> DESCRIPTION OF THE TASK: Skipping the images, transcribe each record below as it is.

> EXERCISE DATA:
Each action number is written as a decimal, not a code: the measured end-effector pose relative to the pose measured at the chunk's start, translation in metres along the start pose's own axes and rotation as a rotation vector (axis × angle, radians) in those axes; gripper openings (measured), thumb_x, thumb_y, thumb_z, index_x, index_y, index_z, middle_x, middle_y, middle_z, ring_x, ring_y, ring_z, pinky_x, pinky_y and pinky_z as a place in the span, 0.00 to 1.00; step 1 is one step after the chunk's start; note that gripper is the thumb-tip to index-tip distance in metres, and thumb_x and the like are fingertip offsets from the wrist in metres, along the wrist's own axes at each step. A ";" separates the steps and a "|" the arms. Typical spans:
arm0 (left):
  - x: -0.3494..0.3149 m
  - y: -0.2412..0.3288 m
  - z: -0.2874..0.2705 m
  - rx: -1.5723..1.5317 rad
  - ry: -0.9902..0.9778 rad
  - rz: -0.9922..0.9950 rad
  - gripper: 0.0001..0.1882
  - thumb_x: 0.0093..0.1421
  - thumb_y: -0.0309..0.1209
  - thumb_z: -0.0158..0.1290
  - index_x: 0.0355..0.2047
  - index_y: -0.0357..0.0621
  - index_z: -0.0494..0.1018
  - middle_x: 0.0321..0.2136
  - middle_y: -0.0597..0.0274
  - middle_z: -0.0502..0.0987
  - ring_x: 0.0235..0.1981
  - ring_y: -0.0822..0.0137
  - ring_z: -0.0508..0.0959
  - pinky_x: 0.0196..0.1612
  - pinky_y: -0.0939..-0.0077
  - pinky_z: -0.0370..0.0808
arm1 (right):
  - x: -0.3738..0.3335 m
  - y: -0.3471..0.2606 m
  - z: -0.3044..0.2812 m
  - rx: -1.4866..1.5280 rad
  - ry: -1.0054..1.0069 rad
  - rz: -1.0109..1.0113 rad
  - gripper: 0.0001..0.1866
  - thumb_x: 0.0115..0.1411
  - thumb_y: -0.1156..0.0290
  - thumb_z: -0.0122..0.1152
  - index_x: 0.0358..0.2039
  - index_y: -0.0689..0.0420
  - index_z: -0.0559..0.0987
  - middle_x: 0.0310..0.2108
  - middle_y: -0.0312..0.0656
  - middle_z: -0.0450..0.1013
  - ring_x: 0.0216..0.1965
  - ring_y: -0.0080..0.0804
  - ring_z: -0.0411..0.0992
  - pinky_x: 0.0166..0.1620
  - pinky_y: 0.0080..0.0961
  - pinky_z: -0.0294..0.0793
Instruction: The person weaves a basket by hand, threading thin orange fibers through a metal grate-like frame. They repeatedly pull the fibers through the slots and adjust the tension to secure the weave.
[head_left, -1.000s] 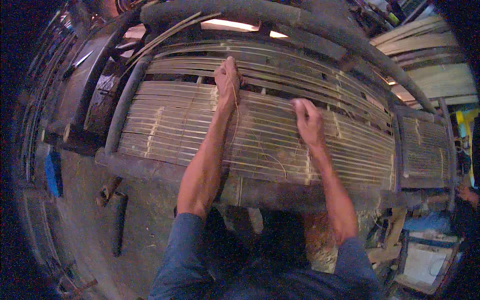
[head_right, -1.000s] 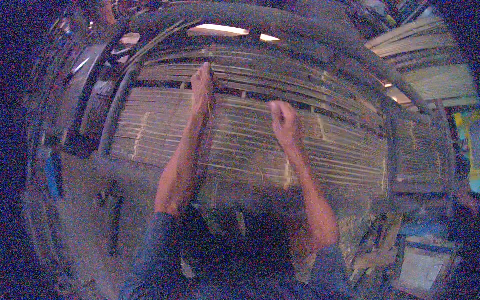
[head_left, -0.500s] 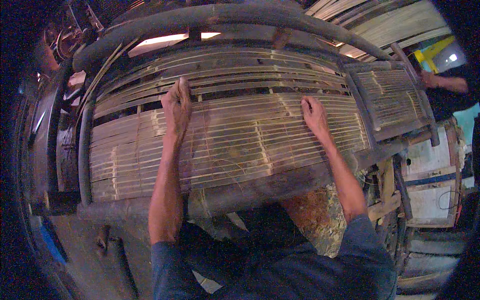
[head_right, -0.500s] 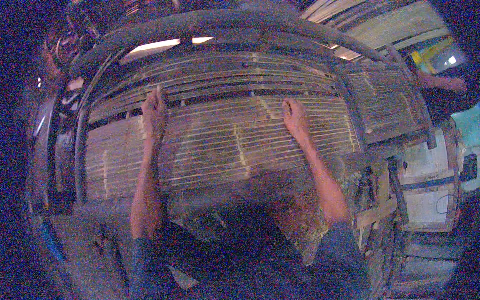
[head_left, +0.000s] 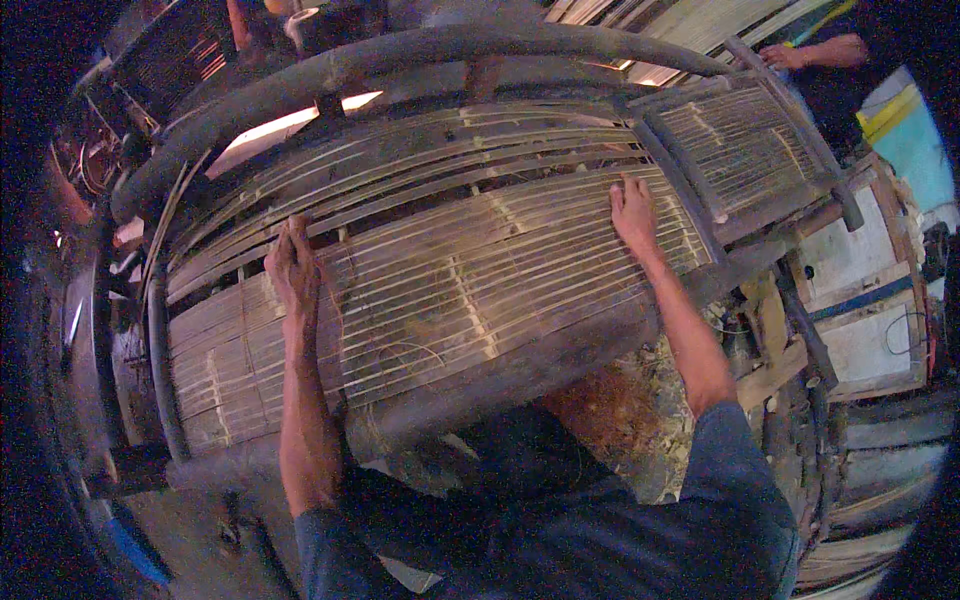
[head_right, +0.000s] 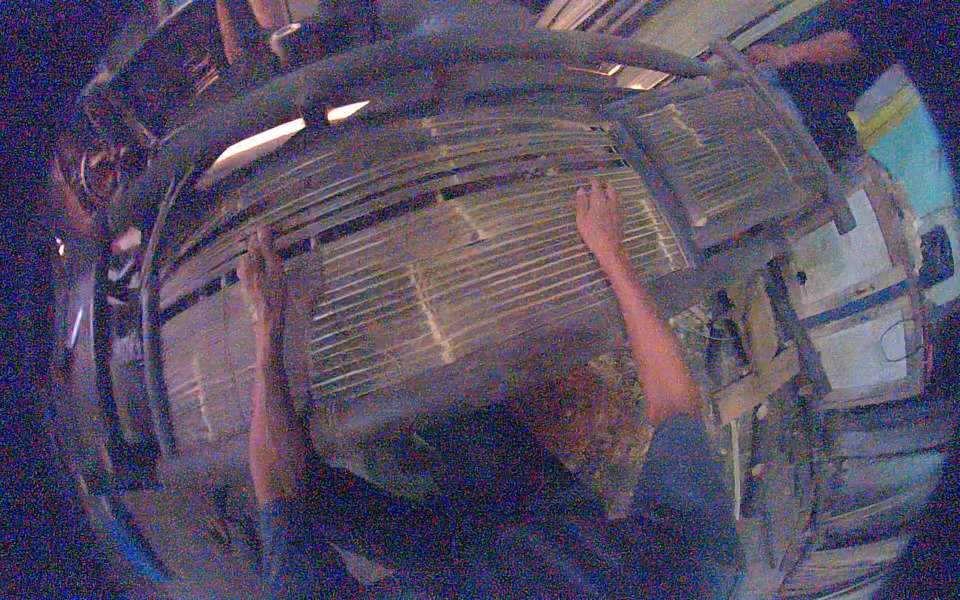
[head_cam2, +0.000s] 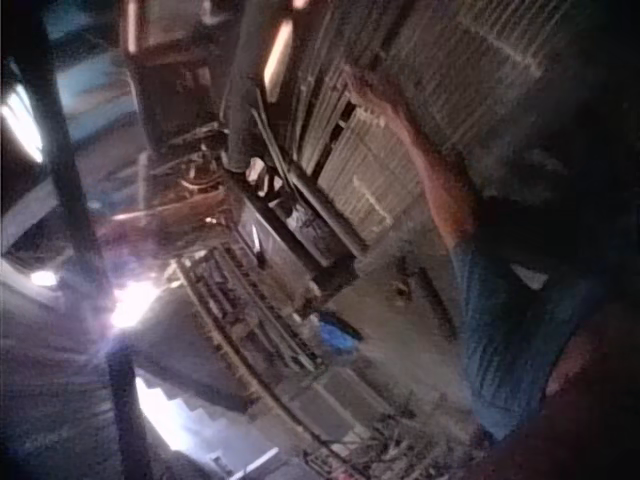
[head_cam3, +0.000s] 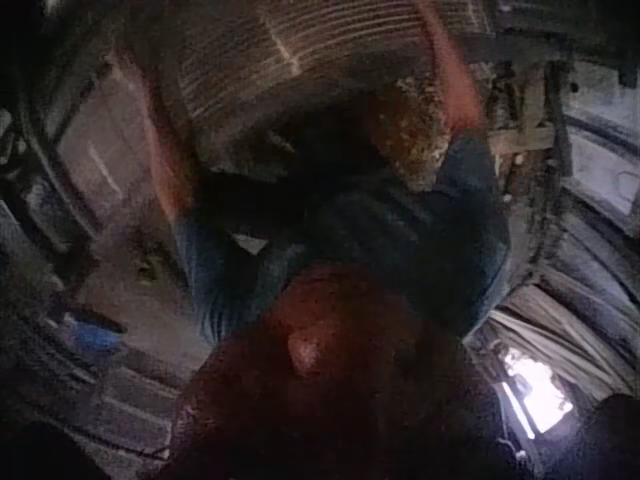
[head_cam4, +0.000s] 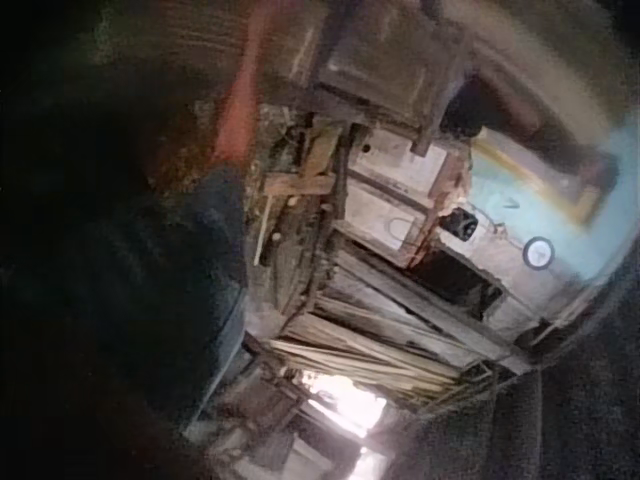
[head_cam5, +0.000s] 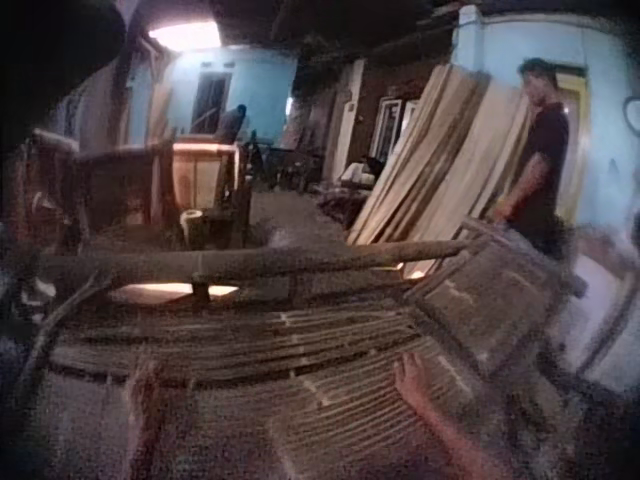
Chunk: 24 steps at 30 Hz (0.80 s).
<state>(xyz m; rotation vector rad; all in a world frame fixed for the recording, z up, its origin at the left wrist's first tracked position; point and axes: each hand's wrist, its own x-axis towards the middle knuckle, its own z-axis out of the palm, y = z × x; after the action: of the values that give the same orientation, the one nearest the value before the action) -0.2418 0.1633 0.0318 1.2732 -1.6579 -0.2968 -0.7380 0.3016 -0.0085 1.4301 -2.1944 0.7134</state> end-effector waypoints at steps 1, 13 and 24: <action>0.000 -0.002 0.003 0.016 0.010 0.005 0.18 0.67 0.38 0.42 0.37 0.36 0.76 0.24 0.53 0.77 0.22 0.65 0.73 0.28 0.72 0.69 | 0.001 0.007 0.006 -0.009 0.019 -0.008 0.18 0.62 0.59 0.50 0.43 0.61 0.75 0.43 0.56 0.69 0.45 0.56 0.67 0.48 0.45 0.66; -0.005 -0.038 -0.002 -0.060 0.002 -0.059 0.16 0.68 0.34 0.42 0.33 0.35 0.74 0.14 0.63 0.69 0.16 0.74 0.63 0.20 0.76 0.61 | 0.062 0.028 -0.093 0.457 -0.799 0.273 0.14 0.59 0.58 0.58 0.26 0.54 0.74 0.22 0.30 0.67 0.26 0.19 0.65 0.28 0.21 0.64; -0.024 -0.012 0.013 -0.188 -0.013 -0.030 0.20 0.68 0.40 0.41 0.41 0.36 0.76 0.31 0.60 0.80 0.26 0.67 0.76 0.31 0.73 0.73 | -0.141 0.105 -0.273 0.483 -0.518 0.627 0.13 0.61 0.57 0.57 0.32 0.53 0.75 0.22 0.28 0.66 0.25 0.16 0.63 0.29 0.16 0.63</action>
<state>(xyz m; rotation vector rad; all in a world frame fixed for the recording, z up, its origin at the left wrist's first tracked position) -0.2461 0.1739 0.0041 1.1578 -1.5828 -0.4687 -0.7626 0.6067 0.0998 1.2112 -3.0957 1.2643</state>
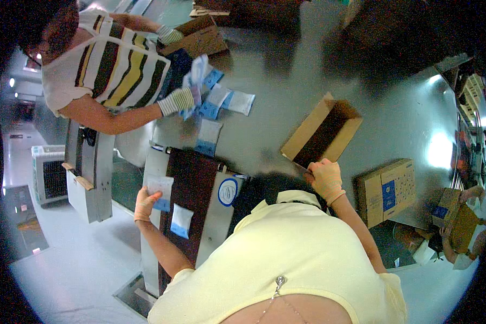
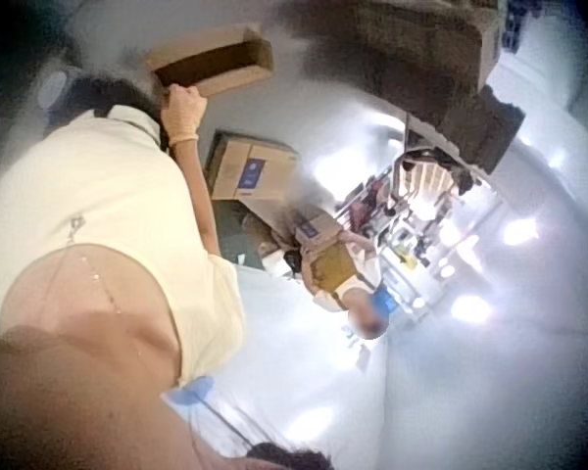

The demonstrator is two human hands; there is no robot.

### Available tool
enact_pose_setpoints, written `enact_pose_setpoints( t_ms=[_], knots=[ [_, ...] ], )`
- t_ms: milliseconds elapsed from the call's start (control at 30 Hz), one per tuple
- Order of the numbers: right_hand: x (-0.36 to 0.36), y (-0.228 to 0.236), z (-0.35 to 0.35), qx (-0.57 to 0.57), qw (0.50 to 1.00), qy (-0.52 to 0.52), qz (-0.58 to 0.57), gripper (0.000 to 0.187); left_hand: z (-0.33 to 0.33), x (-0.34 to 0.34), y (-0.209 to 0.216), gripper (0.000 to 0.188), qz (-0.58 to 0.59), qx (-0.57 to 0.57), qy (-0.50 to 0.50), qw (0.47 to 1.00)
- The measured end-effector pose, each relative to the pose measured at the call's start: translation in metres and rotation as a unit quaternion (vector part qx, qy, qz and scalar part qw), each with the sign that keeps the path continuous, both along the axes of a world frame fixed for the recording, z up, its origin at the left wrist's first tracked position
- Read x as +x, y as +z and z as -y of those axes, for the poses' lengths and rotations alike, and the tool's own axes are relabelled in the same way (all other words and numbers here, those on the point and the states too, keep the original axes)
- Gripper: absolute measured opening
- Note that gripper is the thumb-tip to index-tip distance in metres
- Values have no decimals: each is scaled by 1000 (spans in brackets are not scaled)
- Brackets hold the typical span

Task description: The person places stacks of small blue and white packets into cardboard boxes on a metal table. They repeatedly pick up packets from a conveyor belt or table surface and arrange them inside the boxes, then close the flaps of the boxes.

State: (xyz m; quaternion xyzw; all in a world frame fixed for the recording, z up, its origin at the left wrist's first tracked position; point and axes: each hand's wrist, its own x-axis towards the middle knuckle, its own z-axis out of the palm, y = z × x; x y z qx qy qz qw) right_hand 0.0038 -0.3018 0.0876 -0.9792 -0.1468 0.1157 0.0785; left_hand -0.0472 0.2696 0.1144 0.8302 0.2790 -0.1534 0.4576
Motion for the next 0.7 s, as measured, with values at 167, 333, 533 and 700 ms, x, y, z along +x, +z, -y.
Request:
enact_pose_setpoints(
  t_ms=[167, 333, 533, 700],
  knots=[
    [-1, 1, -3, 0, 1000, -3, 10, 15, 13, -65, -74, 52, -98, 202, -170, 959],
    [6, 7, -5, -8, 1000, 1, -22, 15, 105, -6, -42, 48, -39, 232, -57, 970],
    [18, 13, -10, -22, 999, 14, -24, 14, 104, 129, -83, 54, 153, -48, -47, 986],
    [21, 6, -8, -20, 1000, 2, -20, 12, 171, 196, -95, 71, -28, 211, -193, 958]
  ],
)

> SOLUTION FOR THIS EXERCISE:
Each action number is written as a decimal, not a code: the measured end-effector pose relative to the pose measured at the chunk's start, translation in metres along the start pose's own axes and rotation as a rotation vector (axis × angle, radians) in those axes; gripper openings (measured), thumb_x, thumb_y, thumb_z, index_x, index_y, index_z, middle_x, middle_y, middle_z, ring_x, ring_y, ring_z, pinky_x, pinky_y and pinky_z as a place in the span, 0.00 to 1.00; step 1 is one step after the chunk's start; note that gripper is the thumb-tip to index-tip distance in metres, and thumb_x and the like are fingertip offsets from the wrist in metres, along the wrist's own axes at each step. A ";" separates the steps and a "|" the arms. Typical spans:
arm0 (left):
  - x: -0.3494..0.3149 m
  - y: -0.2412..0.3288 m
  - z: -0.2874..0.2705 m
  - rx: -1.5723..1.5317 rad
  - ry: -0.9902..0.9778 rad
  - rz: -0.9922..0.9950 rad
  - gripper: 0.0001..0.1882
  - thumb_x: 0.0093..0.1421
  - thumb_y: -0.0309..0.1209
  - thumb_z: -0.0158..0.1290
  - index_x: 0.0355..0.2047
  - index_y: -0.0357..0.0621
  - index_z: -0.0494..0.1018
  - middle_x: 0.0321..0.2136
  - middle_y: -0.0597..0.0274
  - middle_z: -0.0502..0.0987
  - ring_x: 0.0235..0.1981
  - ring_y: -0.0822..0.0137
  - ring_z: -0.0508..0.0959
  - pinky_x: 0.0196..0.1612
  - pinky_y: -0.0939..-0.0077
  - pinky_z: -0.0370..0.0808
arm1 (right):
  - x: -0.3738..0.3335 m
  - y: -0.3471..0.2606 m
  - z: -0.3044..0.2812 m
  - rx: -1.4866..1.5280 rad
  - ry: -1.0054..1.0069 rad
  - rz: -1.0109..1.0113 rad
  - gripper: 0.0001..0.1866
  - thumb_x: 0.0115..0.1411
  - thumb_y: -0.1156..0.0290
  - thumb_z: -0.0122..0.1152
  - index_x: 0.0358..0.2039
  - index_y: -0.0689..0.0420
  - index_z: -0.0559..0.0987
  - middle_x: 0.0310..0.2108
  - middle_y: -0.0312..0.0656
  - middle_z: -0.0450..0.1013
  - ring_x: 0.0216..0.1965
  - ring_y: -0.0080..0.0804
  - ring_z: -0.0411..0.0992
  - pinky_x: 0.0166..0.1620
  - pinky_y: 0.0080..0.0961
  - pinky_z: -0.0294..0.0793
Instruction: The person weaves a basket by hand, threading thin orange fibers through a metal grate-like frame. They repeatedly pull the fibers through the slots and adjust the tension to secure the weave.
[head_left, -1.000s] 
[head_right, -1.000s] 
[head_left, -0.500s] 
[head_right, -0.500s] 
[head_left, +0.000s] 
[head_right, +0.000s] 
[head_cam2, +0.000s] 
[head_cam3, +0.000s] 
[head_cam4, +0.000s] 
[head_cam5, +0.000s] 
Chunk: 24 steps at 30 Hz (0.80 s).
<state>(xyz m; rotation vector rad; all in a world frame fixed for the recording, z up, its origin at the left wrist's first tracked position; point and axes: each hand's wrist, its own x-axis towards the middle knuckle, its own z-axis out of the palm, y = z × x; after the action: of the values that give the same orientation, the one nearest the value before the action) -0.2418 0.1633 0.0318 1.2732 -1.6579 -0.2968 -0.7380 0.3016 -0.0085 1.4301 -2.1944 0.7134</state> end-effector waypoints at steps 1, 13 and 24: <action>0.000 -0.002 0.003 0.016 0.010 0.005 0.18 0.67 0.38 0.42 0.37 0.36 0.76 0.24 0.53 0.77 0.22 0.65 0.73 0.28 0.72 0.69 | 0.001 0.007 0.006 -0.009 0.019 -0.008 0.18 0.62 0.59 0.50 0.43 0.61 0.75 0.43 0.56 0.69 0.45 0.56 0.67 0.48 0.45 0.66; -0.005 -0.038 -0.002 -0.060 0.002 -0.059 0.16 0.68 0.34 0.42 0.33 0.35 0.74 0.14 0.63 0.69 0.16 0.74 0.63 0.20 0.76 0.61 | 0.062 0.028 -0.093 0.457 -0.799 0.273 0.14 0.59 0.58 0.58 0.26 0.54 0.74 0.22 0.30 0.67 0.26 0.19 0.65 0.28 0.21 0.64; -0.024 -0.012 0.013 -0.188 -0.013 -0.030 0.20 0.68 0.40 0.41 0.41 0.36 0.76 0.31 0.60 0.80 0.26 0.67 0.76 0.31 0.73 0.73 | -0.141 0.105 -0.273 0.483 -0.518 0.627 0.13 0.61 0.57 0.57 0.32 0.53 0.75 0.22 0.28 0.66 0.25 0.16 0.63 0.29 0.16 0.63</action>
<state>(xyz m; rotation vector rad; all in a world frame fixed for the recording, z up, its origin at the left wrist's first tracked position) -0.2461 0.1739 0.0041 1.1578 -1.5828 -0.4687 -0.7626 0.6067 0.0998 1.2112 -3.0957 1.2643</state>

The demonstrator is two human hands; there is no robot.

### Available tool
enact_pose_setpoints, written `enact_pose_setpoints( t_ms=[_], knots=[ [_, ...] ], )`
- t_ms: milliseconds elapsed from the call's start (control at 30 Hz), one per tuple
- Order of the numbers: right_hand: x (-0.36 to 0.36), y (-0.228 to 0.236), z (-0.35 to 0.35), qx (-0.57 to 0.57), qw (0.50 to 1.00), qy (-0.52 to 0.52), qz (-0.58 to 0.57), gripper (0.000 to 0.187); left_hand: z (-0.33 to 0.33), x (-0.34 to 0.34), y (-0.209 to 0.216), gripper (0.000 to 0.188), qz (-0.58 to 0.59), qx (-0.57 to 0.57), qy (-0.50 to 0.50), qw (0.47 to 1.00)
- The measured end-effector pose, each relative to the pose measured at the call's start: translation in metres and rotation as a unit quaternion (vector part qx, qy, qz and scalar part qw), each with the sign that keeps the path continuous, both along the axes of a world frame fixed for the recording, z up, its origin at the left wrist's first tracked position
- Read x as +x, y as +z and z as -y of those axes, for the poses' lengths and rotations alike, and the tool's own axes are relabelled in the same way (all other words and numbers here, those on the point and the states too, keep the original axes)
- Gripper: absolute measured opening
- Note that gripper is the thumb-tip to index-tip distance in metres
- Values have no decimals: each is scaled by 1000 (spans in brackets are not scaled)
- Brackets hold the typical span

Task description: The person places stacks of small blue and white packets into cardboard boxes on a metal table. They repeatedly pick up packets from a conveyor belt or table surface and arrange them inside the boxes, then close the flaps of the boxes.

State: (xyz m; quaternion xyzw; all in a world frame fixed for the recording, z up, its origin at the left wrist's first tracked position; point and axes: each hand's wrist, its own x-axis towards the middle knuckle, its own z-axis out of the palm, y = z × x; x y z qx qy qz qw) right_hand 0.0038 -0.3018 0.0876 -0.9792 -0.1468 0.1157 0.0785; left_hand -0.0472 0.2696 0.1144 0.8302 0.2790 -0.1534 0.4576
Motion for the next 0.7 s, as measured, with values at 167, 333, 533 and 700 ms, x, y, z along +x, +z, -y.
Request:
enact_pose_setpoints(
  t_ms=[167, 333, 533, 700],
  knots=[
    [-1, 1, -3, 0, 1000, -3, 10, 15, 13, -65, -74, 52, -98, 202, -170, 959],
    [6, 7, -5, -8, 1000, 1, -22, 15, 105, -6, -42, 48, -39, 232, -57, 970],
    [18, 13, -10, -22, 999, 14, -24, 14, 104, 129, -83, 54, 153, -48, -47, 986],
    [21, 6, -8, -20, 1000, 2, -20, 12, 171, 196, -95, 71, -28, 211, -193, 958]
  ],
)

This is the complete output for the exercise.